*EXERCISE INSTRUCTIONS*
When you write out the listing, keep each word exactly as it stands but include none of its images.

──────── AVAILABLE DATA ────────

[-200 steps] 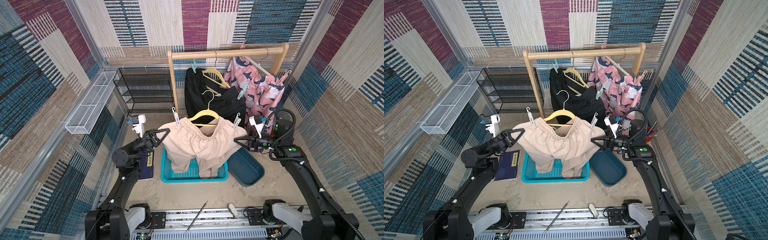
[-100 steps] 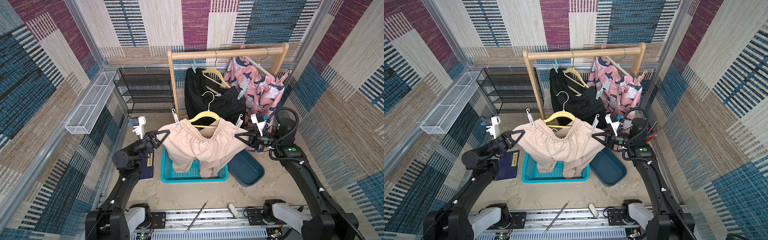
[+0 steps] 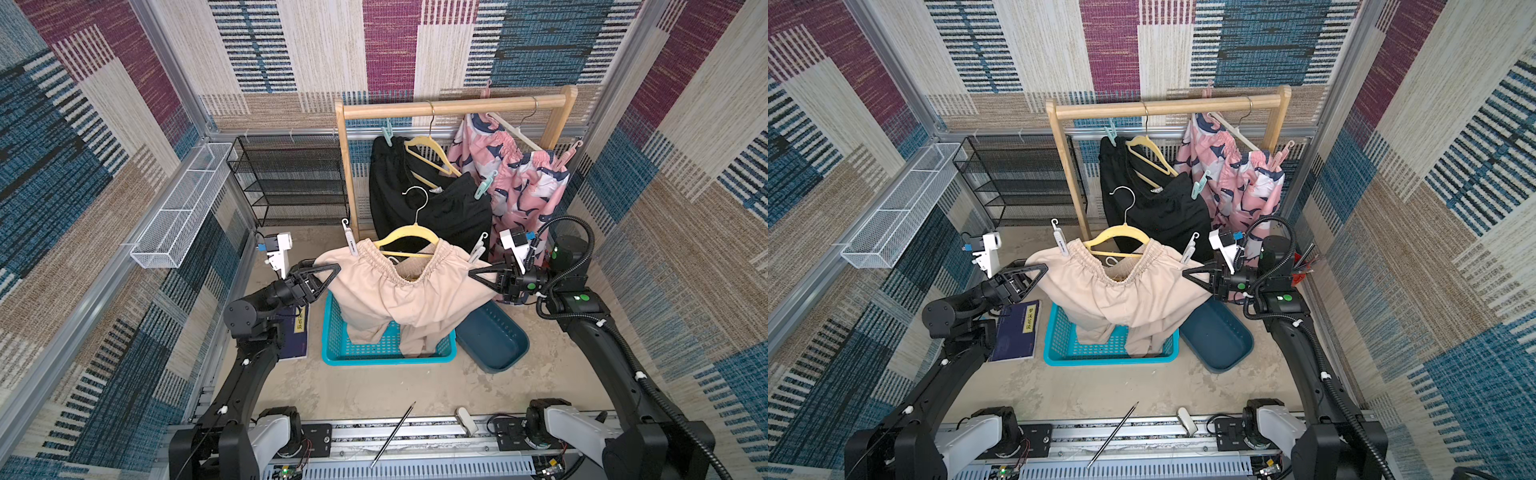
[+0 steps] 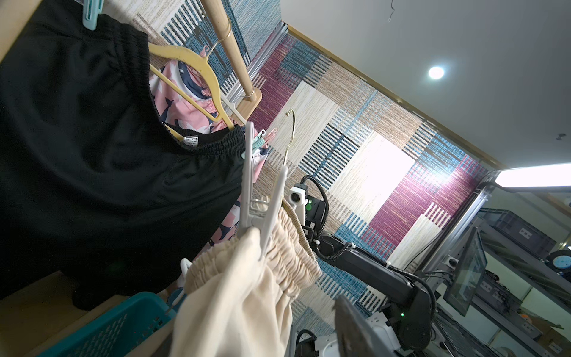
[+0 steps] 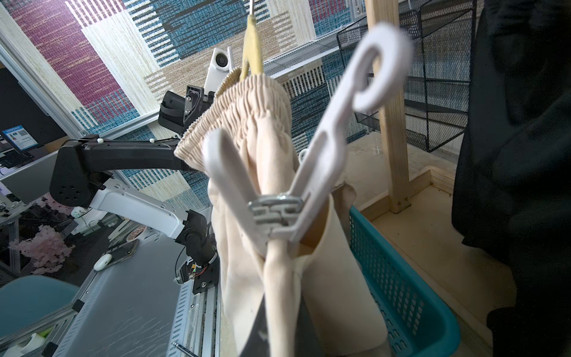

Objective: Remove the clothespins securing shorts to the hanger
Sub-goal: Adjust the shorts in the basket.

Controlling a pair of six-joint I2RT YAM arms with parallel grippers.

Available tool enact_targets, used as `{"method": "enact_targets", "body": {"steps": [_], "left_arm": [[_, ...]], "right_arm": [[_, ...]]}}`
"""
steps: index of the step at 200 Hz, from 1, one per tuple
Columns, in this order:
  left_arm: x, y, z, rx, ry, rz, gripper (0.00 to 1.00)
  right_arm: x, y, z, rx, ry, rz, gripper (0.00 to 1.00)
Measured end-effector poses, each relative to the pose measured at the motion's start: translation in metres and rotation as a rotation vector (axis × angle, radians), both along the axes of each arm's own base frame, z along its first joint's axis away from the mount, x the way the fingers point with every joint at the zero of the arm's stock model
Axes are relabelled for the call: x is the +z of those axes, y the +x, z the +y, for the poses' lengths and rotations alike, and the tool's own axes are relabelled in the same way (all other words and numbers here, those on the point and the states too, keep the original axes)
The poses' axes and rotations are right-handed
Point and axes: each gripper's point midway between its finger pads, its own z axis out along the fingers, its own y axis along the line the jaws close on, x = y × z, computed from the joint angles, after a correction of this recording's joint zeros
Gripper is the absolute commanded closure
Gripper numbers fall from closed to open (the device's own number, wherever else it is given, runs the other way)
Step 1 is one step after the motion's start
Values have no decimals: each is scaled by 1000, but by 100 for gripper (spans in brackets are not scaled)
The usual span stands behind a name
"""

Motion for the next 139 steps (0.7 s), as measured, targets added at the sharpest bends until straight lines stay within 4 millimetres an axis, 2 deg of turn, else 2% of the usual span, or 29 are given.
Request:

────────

*RESPONSE TO THE TASK*
[-200 steps] 
[-100 steps] 
[+0 steps] 
[+0 steps] 
[+0 steps] 

Objective: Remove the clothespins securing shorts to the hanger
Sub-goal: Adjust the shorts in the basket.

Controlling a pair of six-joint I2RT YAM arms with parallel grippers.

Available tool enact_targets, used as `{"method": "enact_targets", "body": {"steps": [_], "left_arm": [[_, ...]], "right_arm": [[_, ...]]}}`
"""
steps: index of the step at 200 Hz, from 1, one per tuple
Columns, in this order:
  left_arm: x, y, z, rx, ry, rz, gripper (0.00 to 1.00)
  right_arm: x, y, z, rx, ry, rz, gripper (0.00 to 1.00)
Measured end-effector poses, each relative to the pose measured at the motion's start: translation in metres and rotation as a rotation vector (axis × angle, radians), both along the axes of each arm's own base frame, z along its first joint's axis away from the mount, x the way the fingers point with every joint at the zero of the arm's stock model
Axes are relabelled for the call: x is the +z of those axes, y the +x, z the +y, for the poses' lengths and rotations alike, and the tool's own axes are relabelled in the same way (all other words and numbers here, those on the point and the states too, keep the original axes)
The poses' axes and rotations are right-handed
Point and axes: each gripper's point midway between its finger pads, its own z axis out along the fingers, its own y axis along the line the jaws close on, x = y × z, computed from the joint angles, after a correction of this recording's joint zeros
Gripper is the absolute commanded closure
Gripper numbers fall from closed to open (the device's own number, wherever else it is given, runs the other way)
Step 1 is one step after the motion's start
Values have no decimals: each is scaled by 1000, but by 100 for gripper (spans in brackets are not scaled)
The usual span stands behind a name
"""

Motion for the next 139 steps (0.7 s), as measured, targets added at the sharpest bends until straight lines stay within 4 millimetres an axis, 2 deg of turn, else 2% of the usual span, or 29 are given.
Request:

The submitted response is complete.